YOUR INSTRUCTIONS: Reproduce the records that follow exactly as they are written.

======== SUPPLIED DATA

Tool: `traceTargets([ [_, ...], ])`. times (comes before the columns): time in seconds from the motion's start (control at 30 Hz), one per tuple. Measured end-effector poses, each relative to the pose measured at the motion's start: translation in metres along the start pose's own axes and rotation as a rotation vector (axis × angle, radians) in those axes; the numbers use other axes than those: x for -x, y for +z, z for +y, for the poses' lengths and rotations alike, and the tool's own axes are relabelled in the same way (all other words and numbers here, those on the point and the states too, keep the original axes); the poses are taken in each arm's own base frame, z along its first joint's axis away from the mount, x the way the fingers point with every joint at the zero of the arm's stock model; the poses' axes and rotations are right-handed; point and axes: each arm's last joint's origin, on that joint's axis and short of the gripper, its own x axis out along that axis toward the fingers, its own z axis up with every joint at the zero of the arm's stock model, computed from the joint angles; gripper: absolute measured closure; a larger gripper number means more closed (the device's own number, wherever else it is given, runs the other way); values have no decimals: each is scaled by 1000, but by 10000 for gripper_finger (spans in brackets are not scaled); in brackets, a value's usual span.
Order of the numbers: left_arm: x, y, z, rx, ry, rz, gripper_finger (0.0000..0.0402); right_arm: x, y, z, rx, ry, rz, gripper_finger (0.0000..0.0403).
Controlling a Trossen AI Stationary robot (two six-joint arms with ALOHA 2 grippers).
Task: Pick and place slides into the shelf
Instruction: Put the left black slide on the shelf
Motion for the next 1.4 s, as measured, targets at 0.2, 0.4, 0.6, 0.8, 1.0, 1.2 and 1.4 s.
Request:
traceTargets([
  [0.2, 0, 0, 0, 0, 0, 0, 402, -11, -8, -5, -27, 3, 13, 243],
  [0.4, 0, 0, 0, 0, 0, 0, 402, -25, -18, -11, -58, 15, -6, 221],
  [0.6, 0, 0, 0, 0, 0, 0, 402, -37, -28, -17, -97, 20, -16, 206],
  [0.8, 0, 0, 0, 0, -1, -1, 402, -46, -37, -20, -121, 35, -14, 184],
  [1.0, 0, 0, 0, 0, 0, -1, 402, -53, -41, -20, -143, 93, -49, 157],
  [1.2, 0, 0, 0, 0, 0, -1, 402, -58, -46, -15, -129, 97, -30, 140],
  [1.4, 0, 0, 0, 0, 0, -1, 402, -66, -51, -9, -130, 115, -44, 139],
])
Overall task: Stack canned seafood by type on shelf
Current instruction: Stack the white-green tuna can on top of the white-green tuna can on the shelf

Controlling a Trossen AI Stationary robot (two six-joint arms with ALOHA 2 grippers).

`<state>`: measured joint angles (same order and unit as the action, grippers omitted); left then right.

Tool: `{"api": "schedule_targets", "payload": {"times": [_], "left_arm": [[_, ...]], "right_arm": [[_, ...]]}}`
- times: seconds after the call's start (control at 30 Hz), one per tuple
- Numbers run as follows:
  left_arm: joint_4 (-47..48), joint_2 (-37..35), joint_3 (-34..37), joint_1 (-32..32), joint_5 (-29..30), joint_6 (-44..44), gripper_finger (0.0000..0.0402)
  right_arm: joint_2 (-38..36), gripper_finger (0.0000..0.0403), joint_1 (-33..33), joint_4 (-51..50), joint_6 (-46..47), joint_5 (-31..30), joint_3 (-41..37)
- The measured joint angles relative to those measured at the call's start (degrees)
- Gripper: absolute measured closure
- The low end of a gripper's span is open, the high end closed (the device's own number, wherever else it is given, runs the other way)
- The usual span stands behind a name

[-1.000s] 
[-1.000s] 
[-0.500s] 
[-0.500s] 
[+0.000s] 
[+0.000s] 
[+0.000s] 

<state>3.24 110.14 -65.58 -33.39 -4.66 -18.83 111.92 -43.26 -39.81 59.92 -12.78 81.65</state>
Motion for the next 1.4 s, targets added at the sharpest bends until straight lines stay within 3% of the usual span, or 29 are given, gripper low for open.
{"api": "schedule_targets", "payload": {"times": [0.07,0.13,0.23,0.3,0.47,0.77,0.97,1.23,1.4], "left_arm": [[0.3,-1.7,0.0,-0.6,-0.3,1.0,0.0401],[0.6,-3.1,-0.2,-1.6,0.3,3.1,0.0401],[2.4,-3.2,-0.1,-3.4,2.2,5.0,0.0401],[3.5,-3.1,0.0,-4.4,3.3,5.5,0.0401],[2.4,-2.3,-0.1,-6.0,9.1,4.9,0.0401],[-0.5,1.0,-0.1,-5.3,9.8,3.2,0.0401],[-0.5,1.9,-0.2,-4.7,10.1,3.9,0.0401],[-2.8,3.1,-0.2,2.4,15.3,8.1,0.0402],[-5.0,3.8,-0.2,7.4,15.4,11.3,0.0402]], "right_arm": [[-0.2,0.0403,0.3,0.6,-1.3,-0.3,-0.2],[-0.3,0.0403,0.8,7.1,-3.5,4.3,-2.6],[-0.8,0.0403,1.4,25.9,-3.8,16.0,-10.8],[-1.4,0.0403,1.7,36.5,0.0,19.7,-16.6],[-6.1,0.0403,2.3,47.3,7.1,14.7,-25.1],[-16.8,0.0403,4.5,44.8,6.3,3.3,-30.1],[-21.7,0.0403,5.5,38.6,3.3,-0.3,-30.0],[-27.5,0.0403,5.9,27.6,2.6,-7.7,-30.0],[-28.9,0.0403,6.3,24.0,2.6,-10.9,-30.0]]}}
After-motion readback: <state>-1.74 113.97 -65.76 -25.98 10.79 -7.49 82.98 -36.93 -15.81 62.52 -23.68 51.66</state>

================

THE ANSWER:
Tool: `traceTargets([ [_, ...], ])`. times (comes before the columns): time in seconds from the motion's start (control at 30 Hz), one per tuple. Measured end-effector poses, each relative to the pose measured at the motion's start: translation in metres along the start pose's own axes and rotation as a rotation vector (axis × angle, radians) in those axes; the numbers use other axes than those: x for -x, y for +z, z for +y, for the poses' lengths and rotations alike, and the tool's own axes are relabelled in the same way (all other words and numbers here, those on the point and the states too, keep the original axes); the poses are taken in each arm's own base frame, z along its first joint's axis away from the mount, x the way the fingers point with every joint at the zero of the arm's stock model; the poses' axes and rotations are right-handed; point and axes: each arm's last joint's origin, on that joint's axis and short of the gripper, its own x axis out along that axis toward the fingers, its own z axis up with every joint at the zero of the arm's stock model, computed from the joint angles; gripper: absolute measured closure; a larger gripper number means more closed (the device's own number, wherever else it is given, runs the other way); values have no decimals: each is scaled by 1000, but by 10000 for gripper_finger (spans in brackets are not scaled); in brackets, a value's usual span.
Order of the numbers: left_arm: x, y, z, rx, ry, rz, gripper_finger (0.0000..0.0402); right_arm: x, y, z, rx, ry, rz, gripper_finger (0.0000..0.0403).
Controlling a Trossen AI Stationary robot (two six-joint arms with ALOHA 2 grippers).
Task: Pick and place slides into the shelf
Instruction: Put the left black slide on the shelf
Motion for the next 1.4 s, as measured, targets at 0.2, 0.4, 0.6, 0.8, 1.0, 1.2 and 1.4 s.
Request:
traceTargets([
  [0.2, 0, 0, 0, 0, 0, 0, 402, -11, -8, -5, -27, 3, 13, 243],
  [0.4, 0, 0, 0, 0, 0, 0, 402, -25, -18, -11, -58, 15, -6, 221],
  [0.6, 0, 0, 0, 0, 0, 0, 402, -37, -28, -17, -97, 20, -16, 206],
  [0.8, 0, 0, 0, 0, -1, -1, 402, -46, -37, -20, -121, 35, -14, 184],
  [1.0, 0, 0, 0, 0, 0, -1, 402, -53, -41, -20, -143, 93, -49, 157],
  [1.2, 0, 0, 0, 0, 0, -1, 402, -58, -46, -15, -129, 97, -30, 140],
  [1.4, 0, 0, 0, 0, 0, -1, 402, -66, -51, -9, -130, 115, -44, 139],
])
Overall task: Stack canned seafood by type on shelf
Current instruction: Stack the white-green tuna can on top of the white-green tuna can on the shelf

Controlling a Trossen AI Stationary robot (two six-joint arms with ALOHA 2 grippers).

`<state>`: measured joint angles (same order and unit as the action, grippers omitted); left then right.

Tool: `{"api": "schedule_targets", "payload": {"times": [_], "left_arm": [[_, ...]], "right_arm": [[_, ...]]}}`
- times: seconds after the call's start (control at 30 Hz), one per tuple
- Numbers run as follows:
  left_arm: joint_4 (-47..48), joint_2 (-37..35), joint_3 (-34..37), joint_1 (-32..32), joint_5 (-29..30), joint_6 (-44..44), gripper_finger (0.0000..0.0402)
  right_arm: joint_2 (-38..36), gripper_finger (0.0000..0.0403), joint_1 (-33..33), joint_4 (-51..50), joint_6 (-46..47), joint_5 (-31..30), joint_3 (-41..37)
- The measured joint angles relative to those measured at the call's start (degrees)
- Gripper: absolute measured closure
- The low end of a gripper's span is open, the high end closed (the device's own number, wherever else it is given, runs the other way)
- The usual span stands behind a name

[-1.000s] 
[-1.000s] 
[-0.500s] 
[-0.500s] 
[+0.000s] 
[+0.000s] 
[+0.000s] 

<state>3.24 110.14 -65.58 -33.39 -4.66 -18.83 111.92 -43.26 -39.81 59.92 -12.78 81.65</state>
Motion for the next 1.4 s, targets added at the sharpest bends until straight lines stay within 3% of the usual span, or 29 are given, gripper low for open.
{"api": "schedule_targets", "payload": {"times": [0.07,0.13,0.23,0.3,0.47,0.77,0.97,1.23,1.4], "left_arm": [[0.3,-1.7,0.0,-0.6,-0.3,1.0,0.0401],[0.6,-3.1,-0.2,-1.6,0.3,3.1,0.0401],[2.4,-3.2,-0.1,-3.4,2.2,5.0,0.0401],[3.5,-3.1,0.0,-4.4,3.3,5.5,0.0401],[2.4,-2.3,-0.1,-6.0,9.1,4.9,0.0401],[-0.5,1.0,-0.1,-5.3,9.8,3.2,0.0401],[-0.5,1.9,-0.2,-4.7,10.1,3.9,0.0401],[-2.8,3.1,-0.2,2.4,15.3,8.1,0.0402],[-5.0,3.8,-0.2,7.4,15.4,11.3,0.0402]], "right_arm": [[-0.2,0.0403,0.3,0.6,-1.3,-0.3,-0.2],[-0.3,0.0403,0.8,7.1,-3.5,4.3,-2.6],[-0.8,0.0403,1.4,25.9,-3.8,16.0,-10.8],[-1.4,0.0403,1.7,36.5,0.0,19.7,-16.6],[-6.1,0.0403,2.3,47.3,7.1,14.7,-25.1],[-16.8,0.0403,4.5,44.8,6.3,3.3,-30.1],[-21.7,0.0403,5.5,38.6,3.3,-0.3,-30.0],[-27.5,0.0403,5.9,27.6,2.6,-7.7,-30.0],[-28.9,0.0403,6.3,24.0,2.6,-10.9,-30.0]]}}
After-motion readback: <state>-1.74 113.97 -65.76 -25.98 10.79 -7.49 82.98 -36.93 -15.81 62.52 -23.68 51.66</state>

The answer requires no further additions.